In Henia Investments Inc v Beck Interiors, a 2015 High Court case, Mr Justice Akenhead noted that the payment provisions in the standard contract were "relatively and seemingly complex", but this came as a consequence of the need to comply with the payment requirements of the Housing Grants, Construction and Regeneration Act 1996 and the Local Democracy, Economic Development and Construction Act 2009, both of which generate "unnecessarily complex provisions".

==Publication of product liability report==
The Joint Contracts Tribunal in 1989 commissioned a report examining the legal distribution of liability for defective products in the construction industry. Published in 1993 as a book with the title Product liability in the construction industry (Palmer and McKendrick), it included an account of the tribunal's origin and growth and a list of its seven chairman from 1931 to 1993, including Sydney Tatchell (1931-1956) and Sir Percy Thomas (1956-1960).

It listed the constituent bodies of the tribunal at that time as the Royal Institute of British Architects, the Building Employers Confederation (formerly NFBTE, later Construction Confederation), the Royal Institution of Chartered Surveyors, the Association of Consulting Engineers, the British Property Federation, and the Scottish Building Contract Committee, together with two organisations of subcontractors – the Confederation of Associations of Specialist Engineering Contractors and the Federation of Specialists and Sub-Contractors (later superseded by the National Specialist Contractors Council and the Specialist Engineering Contractors) – and three local authority associations - of county councils, of metropolitan authorities and of district councils.

==Annual lecture==

The JCT Povey Lecture (jct-povey-lecture) is an annual event at which an eminent person is invited to speak on significant matters that are relevant to the construction and property industry. The purpose of the lecture is to encourage ways of continuing to improve the quality and value of construction output.

The Povey Lecture was inaugurated in 2003 to honour Philip John Povey, who had served the JCT for some fifty years. A barrister by profession, from 1951 Povey was a legal adviser to the NFBTE (later the Construction Confederation) and at the same time began to assist the Joint Secretaries of the JCT, later succeeding Howard Close as NFBTE Joint Secretary before being appointed the first Secretary-General of the restructured Joint Contracts Tribunal Limited in 1998, retiring from JCT at the end of 1999. He died suddenly in 2001.

Speakers and their papers have been:
- Professor Alan Penn (2019) - Our digital future: space and place in a digital world
- Richard Threlfall (2018) –
- Ann Bentley (2017) –
- Tony Giddings (2016) –
- The Hon. Sir Vivian Ramsey (2015) –
- Tony Bingham (2014) –
- Peter Hansford (2013) – A Time for Partnership
- Paul Drechsler (2012) – At the Crossroads – a wasted generation or inspired talent.

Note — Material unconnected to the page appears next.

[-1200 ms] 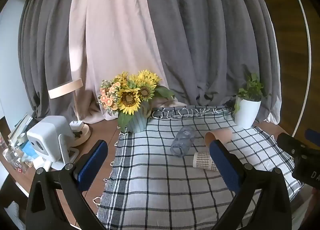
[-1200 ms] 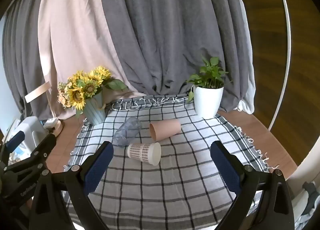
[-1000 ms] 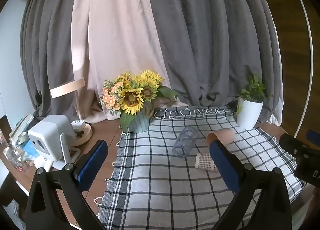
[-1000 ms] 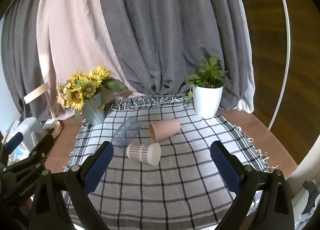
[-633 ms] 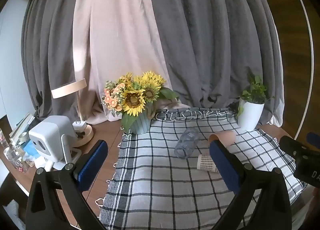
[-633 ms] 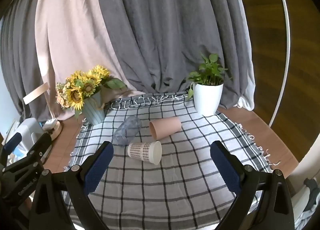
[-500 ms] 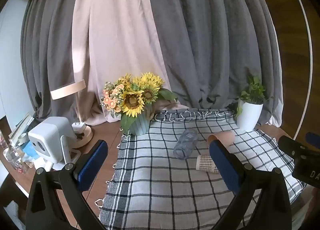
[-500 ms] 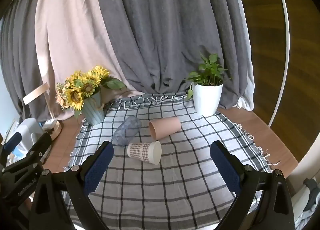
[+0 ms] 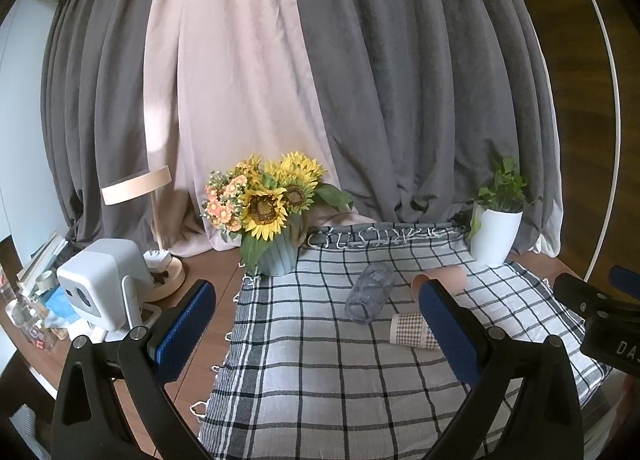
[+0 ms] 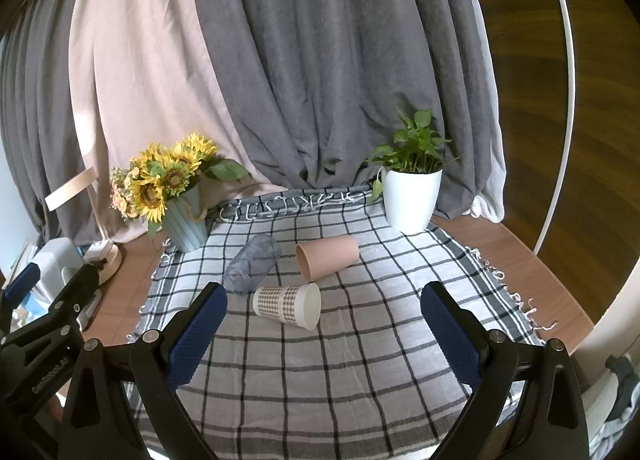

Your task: Flip cup upside down

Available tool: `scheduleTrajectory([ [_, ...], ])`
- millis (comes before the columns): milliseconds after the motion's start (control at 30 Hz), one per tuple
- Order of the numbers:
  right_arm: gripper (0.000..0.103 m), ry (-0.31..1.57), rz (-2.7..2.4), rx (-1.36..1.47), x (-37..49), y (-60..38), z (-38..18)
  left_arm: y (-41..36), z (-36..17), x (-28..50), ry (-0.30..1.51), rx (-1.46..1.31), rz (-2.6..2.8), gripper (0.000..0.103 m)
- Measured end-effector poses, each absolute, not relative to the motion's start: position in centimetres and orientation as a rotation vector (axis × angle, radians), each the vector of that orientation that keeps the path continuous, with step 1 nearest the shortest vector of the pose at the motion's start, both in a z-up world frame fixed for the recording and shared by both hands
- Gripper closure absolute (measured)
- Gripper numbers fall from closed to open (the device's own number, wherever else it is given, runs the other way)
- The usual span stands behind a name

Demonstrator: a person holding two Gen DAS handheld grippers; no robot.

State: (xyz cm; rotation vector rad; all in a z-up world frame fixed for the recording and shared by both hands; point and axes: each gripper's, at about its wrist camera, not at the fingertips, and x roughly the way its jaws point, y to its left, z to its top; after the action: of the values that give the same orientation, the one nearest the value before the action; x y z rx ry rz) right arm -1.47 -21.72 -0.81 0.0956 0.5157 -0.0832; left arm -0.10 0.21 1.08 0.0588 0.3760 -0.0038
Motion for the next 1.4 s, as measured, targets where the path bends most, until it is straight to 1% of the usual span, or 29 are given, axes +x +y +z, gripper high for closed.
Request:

The power to choose.
- Mike Putnam (2011) – The Journey to Deep Green
- Paul Morrell (2010) – Ambition in an Age of Austerity
- Francis Salway (2009) – Leading on Sustainability
- Rt Hon Nick Raynsford MP (2008) – The construction industry and Government
- Bob White (2007) – Innovation in the change agenda
- James Wates (2006) – Joining up the dots: How the construction industry should punch its weight
- Professor Peter Brandon (2005) – Design, Procurement and IT: Rolling back the frontiers of management?
- Professor Roger Flanagan (2004) – Risk – yours, mine and ours – what is happening in the world
- Richard Saxon CBE (2003) – Vision for the Industry (formerly known as construction).